ADR-052: Separate GIL and KG Artifact Layers¶
- Status: Accepted
- Date: 2026-04-03
- Authors: Podcast Scraper Team
- Related RFCs: RFC-049, RFC-055
- Related PRDs: PRD-017, PRD-019
Context & Problem Statement¶
The system produces two kinds of structured graph data per episode: Grounded Insights (GIL) — evidence-backed takeaways with supporting quotes — and Knowledge Graph (KG) — entities, topics, and their relationships. Both use a nodes-and-edges format, which creates a temptation to merge them into a single artifact. The decision of whether to keep them separate or combined affects contracts, feature flags, CLI namespaces, and every downstream consumer.
Decision¶
We maintain GIL and KG as separate, independent artifact layers:
- Separate files:
*.gi.jsonand*.kg.jsonwith distinct schemas andschema_versionfields. - Separate feature flags:
generate_giandgenerate_kgare independent boolean config fields. Either can be enabled without the other. - Separate CLI namespaces:
podcast_scraper gifor GIL operations,kgfor KG operations. - Separate ontology docs:
docs/architecture/gi/ontology.mdanddocs/architecture/kg/ontology.md. - No cross-references required in v1: Optional links between GIL and KG nodes
(e.g.
insight_idin a KG entity) are permitted but not required.
Rationale¶
- Different product questions: GIL answers "what are the evidence-backed insights?" KG answers "what entities and topics are discussed and how do they relate?" Merging conflates trust (grounding) with structure (linking).

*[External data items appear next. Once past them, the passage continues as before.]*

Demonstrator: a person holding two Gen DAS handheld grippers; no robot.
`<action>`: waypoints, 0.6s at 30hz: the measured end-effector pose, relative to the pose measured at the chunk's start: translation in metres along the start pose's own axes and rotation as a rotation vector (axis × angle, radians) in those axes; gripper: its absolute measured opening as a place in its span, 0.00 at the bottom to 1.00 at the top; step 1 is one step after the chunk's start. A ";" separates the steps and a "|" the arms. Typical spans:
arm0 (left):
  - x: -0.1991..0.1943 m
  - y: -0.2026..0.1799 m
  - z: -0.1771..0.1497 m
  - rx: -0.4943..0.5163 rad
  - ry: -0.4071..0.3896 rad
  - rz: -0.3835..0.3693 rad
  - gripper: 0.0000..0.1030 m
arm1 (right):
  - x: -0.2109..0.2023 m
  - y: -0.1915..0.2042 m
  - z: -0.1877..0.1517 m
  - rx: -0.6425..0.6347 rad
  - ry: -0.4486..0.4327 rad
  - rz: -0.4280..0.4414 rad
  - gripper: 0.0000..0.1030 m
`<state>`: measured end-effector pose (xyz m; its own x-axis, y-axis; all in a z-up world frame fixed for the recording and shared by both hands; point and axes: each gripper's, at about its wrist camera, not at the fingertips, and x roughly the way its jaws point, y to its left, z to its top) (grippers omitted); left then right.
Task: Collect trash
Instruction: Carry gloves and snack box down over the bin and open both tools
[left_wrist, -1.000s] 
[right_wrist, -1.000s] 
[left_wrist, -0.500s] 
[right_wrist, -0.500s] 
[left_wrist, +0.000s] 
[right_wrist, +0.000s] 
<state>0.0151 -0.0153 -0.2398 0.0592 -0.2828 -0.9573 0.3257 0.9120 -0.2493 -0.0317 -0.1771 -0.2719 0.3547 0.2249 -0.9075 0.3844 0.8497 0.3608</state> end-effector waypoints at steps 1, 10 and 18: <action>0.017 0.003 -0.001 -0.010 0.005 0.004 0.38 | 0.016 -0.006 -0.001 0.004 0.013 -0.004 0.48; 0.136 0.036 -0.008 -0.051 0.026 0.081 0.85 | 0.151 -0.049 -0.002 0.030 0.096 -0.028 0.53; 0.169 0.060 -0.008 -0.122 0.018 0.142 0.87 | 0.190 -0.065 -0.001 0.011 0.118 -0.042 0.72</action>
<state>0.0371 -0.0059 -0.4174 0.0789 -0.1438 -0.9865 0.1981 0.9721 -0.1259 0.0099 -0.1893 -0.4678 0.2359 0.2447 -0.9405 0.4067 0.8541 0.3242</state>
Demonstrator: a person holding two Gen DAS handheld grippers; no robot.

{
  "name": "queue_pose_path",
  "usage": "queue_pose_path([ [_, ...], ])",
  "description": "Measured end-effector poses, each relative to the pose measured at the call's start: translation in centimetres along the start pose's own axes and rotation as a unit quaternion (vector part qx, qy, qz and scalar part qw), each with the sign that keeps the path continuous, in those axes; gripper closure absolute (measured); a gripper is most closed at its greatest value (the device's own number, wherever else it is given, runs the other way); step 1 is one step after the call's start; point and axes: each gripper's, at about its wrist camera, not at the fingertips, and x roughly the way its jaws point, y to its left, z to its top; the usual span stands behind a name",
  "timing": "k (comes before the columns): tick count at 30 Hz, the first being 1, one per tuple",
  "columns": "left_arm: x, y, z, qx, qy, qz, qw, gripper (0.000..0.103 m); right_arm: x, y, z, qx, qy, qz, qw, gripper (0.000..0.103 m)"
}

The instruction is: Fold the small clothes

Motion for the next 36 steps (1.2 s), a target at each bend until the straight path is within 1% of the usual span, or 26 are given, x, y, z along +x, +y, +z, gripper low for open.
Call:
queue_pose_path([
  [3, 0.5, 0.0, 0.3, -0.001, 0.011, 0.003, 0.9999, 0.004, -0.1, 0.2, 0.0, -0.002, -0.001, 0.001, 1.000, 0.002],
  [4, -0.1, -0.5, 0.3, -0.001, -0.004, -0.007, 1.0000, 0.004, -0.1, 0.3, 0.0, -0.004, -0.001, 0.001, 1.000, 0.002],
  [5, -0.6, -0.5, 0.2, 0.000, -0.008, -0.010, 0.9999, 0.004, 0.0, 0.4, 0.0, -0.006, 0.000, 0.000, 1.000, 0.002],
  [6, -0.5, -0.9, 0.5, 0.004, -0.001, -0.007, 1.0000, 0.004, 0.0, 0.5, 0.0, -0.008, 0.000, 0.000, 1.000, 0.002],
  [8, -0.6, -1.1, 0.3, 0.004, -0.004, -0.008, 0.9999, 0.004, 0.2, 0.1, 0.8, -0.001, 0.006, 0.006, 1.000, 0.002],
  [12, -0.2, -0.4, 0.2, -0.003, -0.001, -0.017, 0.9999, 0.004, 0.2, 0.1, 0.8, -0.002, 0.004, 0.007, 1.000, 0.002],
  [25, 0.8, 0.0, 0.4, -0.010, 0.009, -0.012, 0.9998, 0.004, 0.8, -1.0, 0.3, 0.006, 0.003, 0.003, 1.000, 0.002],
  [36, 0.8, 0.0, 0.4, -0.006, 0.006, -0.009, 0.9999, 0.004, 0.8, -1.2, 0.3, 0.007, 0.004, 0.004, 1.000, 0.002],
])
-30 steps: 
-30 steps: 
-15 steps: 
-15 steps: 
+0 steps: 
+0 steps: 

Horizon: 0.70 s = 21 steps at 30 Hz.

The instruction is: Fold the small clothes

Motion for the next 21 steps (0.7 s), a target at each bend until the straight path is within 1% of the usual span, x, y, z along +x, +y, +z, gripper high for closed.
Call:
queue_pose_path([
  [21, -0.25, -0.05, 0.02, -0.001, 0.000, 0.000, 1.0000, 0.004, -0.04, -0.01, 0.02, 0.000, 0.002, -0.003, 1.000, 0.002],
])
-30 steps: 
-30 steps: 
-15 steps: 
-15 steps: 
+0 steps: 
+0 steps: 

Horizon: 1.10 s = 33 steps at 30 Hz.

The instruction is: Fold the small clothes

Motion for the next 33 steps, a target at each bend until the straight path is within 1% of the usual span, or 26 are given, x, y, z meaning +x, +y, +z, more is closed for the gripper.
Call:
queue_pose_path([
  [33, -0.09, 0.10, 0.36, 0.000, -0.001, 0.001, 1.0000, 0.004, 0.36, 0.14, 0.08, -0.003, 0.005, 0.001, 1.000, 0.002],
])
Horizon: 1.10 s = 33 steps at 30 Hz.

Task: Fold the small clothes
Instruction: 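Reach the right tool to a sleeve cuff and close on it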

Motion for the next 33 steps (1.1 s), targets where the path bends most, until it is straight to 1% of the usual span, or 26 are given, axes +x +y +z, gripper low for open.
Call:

- Independent evolution: GIL and KG have different maturity timelines, different extraction models, and different quality contracts. Coupling them forces synchronized releases.
- Consumer clarity: A consumer that only needs entities (KG) should not parse insight-specific fields, and vice versa.
- Schema stability: Changes to KG node types don't break GIL consumers.
Alternatives Considered¶
- Single merged
graph.json: Rejected; conflates two distinct product contracts, forces consumers to handle all node types, couples release cycles. - KG as extension of GIL (
gi.jsonwith KG section): Rejected; RFC-055 explicitly states "must not store KG as primary payload insidegi.json." Violates schema stability. - Shared node namespace with layer tags: Rejected; adds complexity without benefit. Separate files are simpler and more robust.
Consequences¶
- Positive: Clean separation of concerns. Independent feature flags, schemas, CLI commands, and evolution paths. Consumers opt into what they need.
- Negative: Cross-layer queries (e.g. "insights about entity X") require joining data from two files. Viewer merge logic handles this (RFC-062).
- Neutral: Naming convention (
givskg) must be consistent across CLI, config, docs, and file extensions.
Implementation Notes¶
- Config:
config.Config.generate_gi(bool),config.Config.generate_kg(bool) - CLI:
podcast_scraper gi <subcommand>,podcast_scraper kg <subcommand> - Pipeline: GIL and KG extraction stages run independently; both can run in the same pipeline invocation
- Viewer: Merge logic unifies episodes across layers with prefixed IDs (
g:,k:)
References¶
- RFC-049: GIL Core
- RFC-055: KG Core
- RFC-062: Viewer v2 — cross-layer merge logic